Dispensaries around the area have been working around the clock to get ready.

We know the sharp increase in demand for day and thereafter is going to be quite a bear to handle,” General Manager Paul Lee said of Dispensary 33 in Andersonville. “So we’re doing a lot to prepare.”

To meet demand, Lee said he plans to open up at 6 a.m. on New Year’s Day.

NuMed in Bucktown plans to open up at 8 a.m. on Jan. 1.

“Expect on January 1, it is going to be very busy,” General Manager Jim Johnson said. “We are taking precautions to expect that people won’t be stuck waiting out in the cold. We’re getting ready for it.”

As the recreational industry grows, there is a concern among medical marijuana patients.

The state’s medical program has grown to 95,000 patients. To keep up, Illinois just licensed two new cultivation centers.

Some wonder if it will be enough.

“We’re not worried. We have been preparing for this for the past few months so we do have a very nice supply,” Johnson said.

Lee said while some certain products will be very popular, the variety dispensaries provide should be able to give users many options.

Because of the increase in demand of course there’s probably going to be product shortages on certain products. One that will just be super high in demand such as flower, joints,”Lee said. “However, there are lots of other products in the shop.”

Across the country, states that have legalized have faced shortages.
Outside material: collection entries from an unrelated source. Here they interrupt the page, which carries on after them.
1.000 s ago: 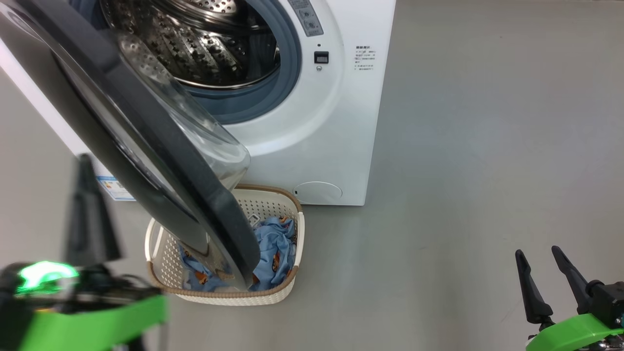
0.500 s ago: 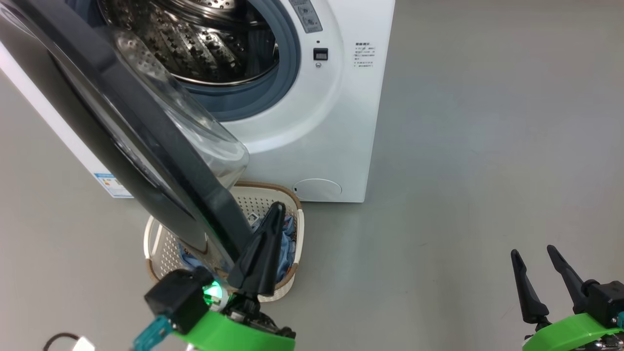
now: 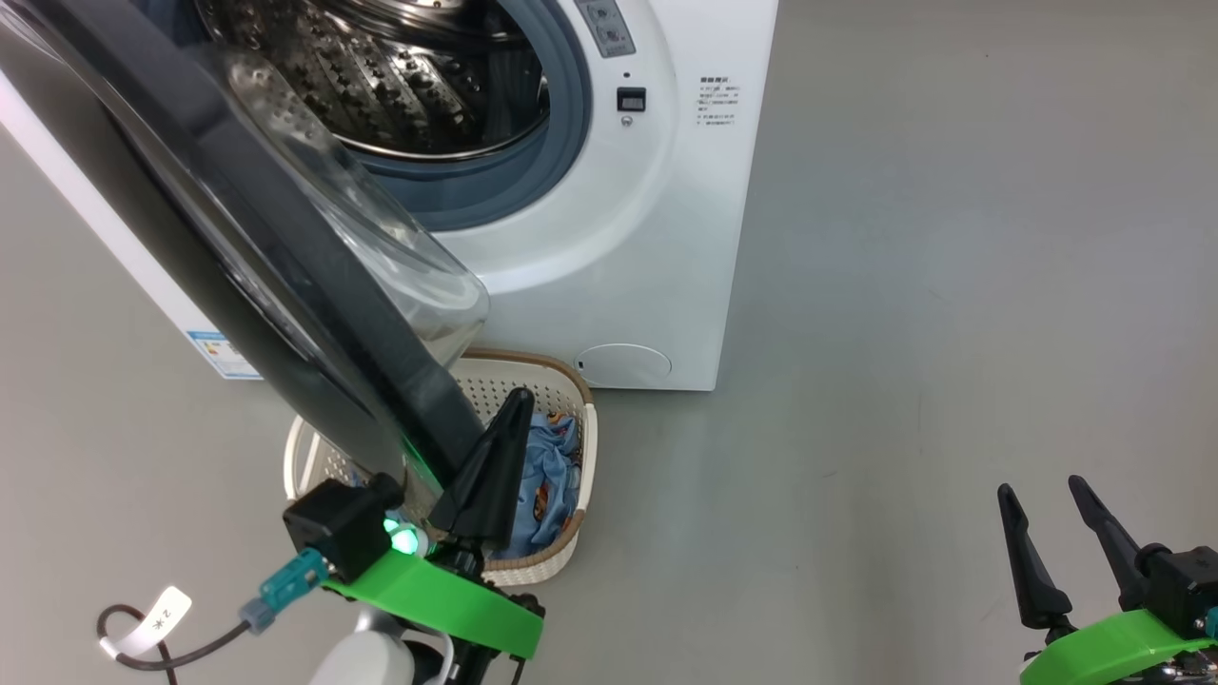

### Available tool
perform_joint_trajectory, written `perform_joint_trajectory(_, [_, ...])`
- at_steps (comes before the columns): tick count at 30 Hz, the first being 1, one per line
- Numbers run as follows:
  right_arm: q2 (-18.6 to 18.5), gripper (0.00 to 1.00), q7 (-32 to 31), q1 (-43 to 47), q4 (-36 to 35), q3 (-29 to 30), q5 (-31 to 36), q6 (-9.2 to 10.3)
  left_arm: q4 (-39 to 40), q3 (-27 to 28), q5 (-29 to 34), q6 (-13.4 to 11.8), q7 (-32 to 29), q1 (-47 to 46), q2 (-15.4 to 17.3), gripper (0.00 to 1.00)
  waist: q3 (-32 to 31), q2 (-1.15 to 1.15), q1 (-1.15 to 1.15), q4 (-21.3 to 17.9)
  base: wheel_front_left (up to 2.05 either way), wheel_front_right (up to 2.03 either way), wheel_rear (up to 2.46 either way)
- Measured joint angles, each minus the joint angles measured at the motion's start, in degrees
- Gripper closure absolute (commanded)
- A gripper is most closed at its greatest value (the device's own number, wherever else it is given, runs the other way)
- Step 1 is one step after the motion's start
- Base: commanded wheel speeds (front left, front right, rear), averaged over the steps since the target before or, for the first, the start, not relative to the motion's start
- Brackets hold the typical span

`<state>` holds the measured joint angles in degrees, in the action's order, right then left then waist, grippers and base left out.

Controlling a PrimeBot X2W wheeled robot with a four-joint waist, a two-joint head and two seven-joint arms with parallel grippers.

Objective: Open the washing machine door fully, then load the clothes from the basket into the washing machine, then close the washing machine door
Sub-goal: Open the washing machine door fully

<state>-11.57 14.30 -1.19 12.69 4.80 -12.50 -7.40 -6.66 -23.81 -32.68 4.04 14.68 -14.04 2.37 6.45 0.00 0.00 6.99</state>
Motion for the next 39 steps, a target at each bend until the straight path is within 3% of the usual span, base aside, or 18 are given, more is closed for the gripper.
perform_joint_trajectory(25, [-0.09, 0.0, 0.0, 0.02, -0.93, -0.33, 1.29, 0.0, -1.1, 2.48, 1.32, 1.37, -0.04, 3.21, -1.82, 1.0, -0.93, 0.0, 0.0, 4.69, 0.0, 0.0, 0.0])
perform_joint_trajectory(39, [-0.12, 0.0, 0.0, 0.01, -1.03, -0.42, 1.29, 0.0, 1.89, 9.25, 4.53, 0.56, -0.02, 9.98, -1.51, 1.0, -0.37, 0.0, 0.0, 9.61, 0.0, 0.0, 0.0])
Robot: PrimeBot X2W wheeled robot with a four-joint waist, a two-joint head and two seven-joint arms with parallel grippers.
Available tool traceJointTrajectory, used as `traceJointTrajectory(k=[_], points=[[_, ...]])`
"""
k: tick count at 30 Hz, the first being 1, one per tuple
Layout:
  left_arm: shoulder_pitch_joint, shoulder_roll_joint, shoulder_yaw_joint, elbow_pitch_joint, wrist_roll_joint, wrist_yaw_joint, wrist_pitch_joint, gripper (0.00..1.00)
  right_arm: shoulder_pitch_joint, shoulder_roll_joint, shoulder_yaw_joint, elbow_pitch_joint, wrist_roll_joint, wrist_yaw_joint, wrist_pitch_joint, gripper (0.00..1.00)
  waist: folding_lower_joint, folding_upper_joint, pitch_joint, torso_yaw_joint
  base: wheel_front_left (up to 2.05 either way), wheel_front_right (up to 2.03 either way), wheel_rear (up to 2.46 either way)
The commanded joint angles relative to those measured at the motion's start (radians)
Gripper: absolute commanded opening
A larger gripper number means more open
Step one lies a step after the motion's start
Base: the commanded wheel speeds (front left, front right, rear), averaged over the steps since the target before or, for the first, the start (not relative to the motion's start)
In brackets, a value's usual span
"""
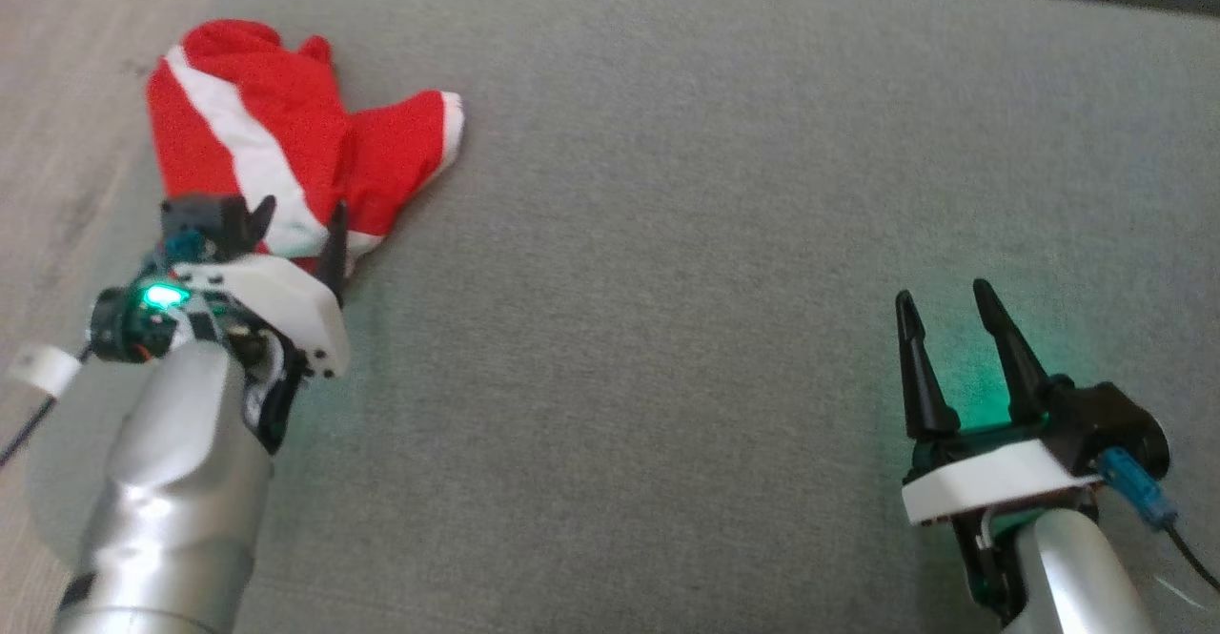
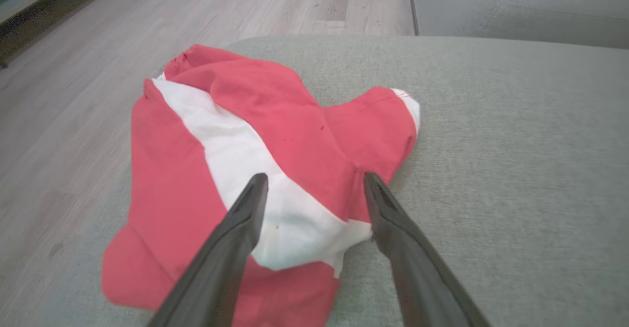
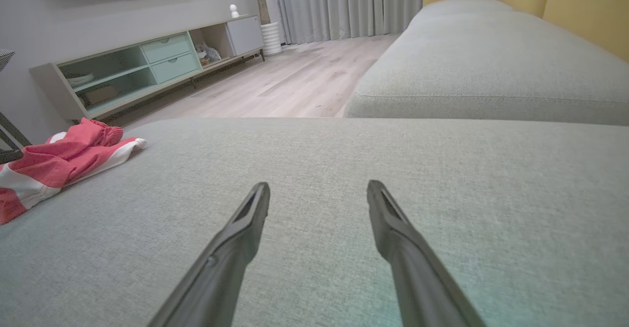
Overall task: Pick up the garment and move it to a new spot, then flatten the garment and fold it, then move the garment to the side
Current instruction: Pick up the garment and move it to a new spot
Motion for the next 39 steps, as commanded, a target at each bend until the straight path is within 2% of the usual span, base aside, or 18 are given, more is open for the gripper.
traceJointTrajectory(k=[1,3,4,5,6,10,15,23,29,35,39], points=[[-0.067,0.054,0.029,0.018,-0.012,-0.003,0.009,1.00,-0.040,-0.004,0.028,-0.037,-0.008,-0.001,-0.011,1.00,-0.0003,0.0000,0.052,-0.043,0.00,0.00,0.00],[-0.099,0.063,0.035,0.068,-0.019,-0.002,0.016,1.00,-0.047,-0.004,0.028,-0.039,-0.009,-0.001,-0.011,1.00,-0.0003,0.0000,0.065,-0.051,0.00,0.00,0.00],[-0.113,0.064,0.041,0.095,-0.027,-0.002,0.020,0.69,-0.050,-0.004,0.028,-0.040,-0.010,-0.001,-0.011,1.00,-0.0003,0.0000,0.069,-0.053,0.00,0.00,0.00],[-0.124,0.063,0.044,0.120,-0.033,-0.002,0.024,0.26,-0.052,-0.004,0.028,-0.040,-0.011,-0.001,-0.011,1.00,-0.0003,0.0000,0.072,-0.055,0.00,0.00,0.00],[-0.134,0.062,0.043,0.139,-0.038,-0.002,0.023,0.00,-0.054,-0.004,0.025,-0.041,-0.012,-0.001,-0.011,1.00,-0.0003,0.0000,0.075,-0.057,0.00,0.00,0.00],[-0.158,0.055,0.047,0.170,-0.060,-0.004,-0.014,0.00,-0.056,-0.004,0.017,-0.040,-0.012,-0.001,-0.011,1.00,-0.0003,0.0000,0.078,-0.059,0.00,0.00,0.00],[-0.181,0.052,0.023,0.178,-0.066,-0.006,-0.131,0.00,-0.053,-0.004,0.013,-0.029,-0.009,-0.001,-0.011,1.00,-0.0003,0.0000,0.049,-0.059,0.00,0.00,0.00],[-0.188,0.024,-0.080,0.042,-0.119,-0.006,-0.287,0.00,-0.031,-0.004,0.026,-0.017,0.019,-0.001,-0.011,1.00,-0.0003,0.0000,-0.051,-0.080,0.00,0.00,0.00],[-0.175,0.012,-0.132,-0.133,-0.178,-0.007,-0.288,0.00,-0.012,-0.004,0.030,-0.018,0.045,-0.001,-0.011,1.00,-0.0003,0.0000,-0.105,-0.118,0.00,0.00,0.00],[-0.137,-0.025,-0.188,-0.315,-0.194,-0.004,-0.211,0.00,-0.004,-0.004,0.052,-0.020,0.068,-0.001,-0.011,1.00,-0.0003,0.0000,-0.127,-0.185,0.00,0.00,0.00],[-0.109,-0.066,-0.231,-0.426,-0.194,0.017,-0.164,0.00,-0.013,-0.004,0.064,-0.023,0.077,-0.001,-0.011,1.00,-0.0003,0.0000,-0.122,-0.252,0.00,0.00,0.00]])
Illinois officials plan to monitor supply keeping a tab on dispensaries and cultivators.

Governor Pritzker’s spokeswoman released the following statement:

“Illinois is the only state in the country to write protections for medical cannabis patients into the law and the Pritzker administration is working to ensure supply is protected for patients who rely on it.”

State officials will carefully monitor supply after they see what recreational demand looks like.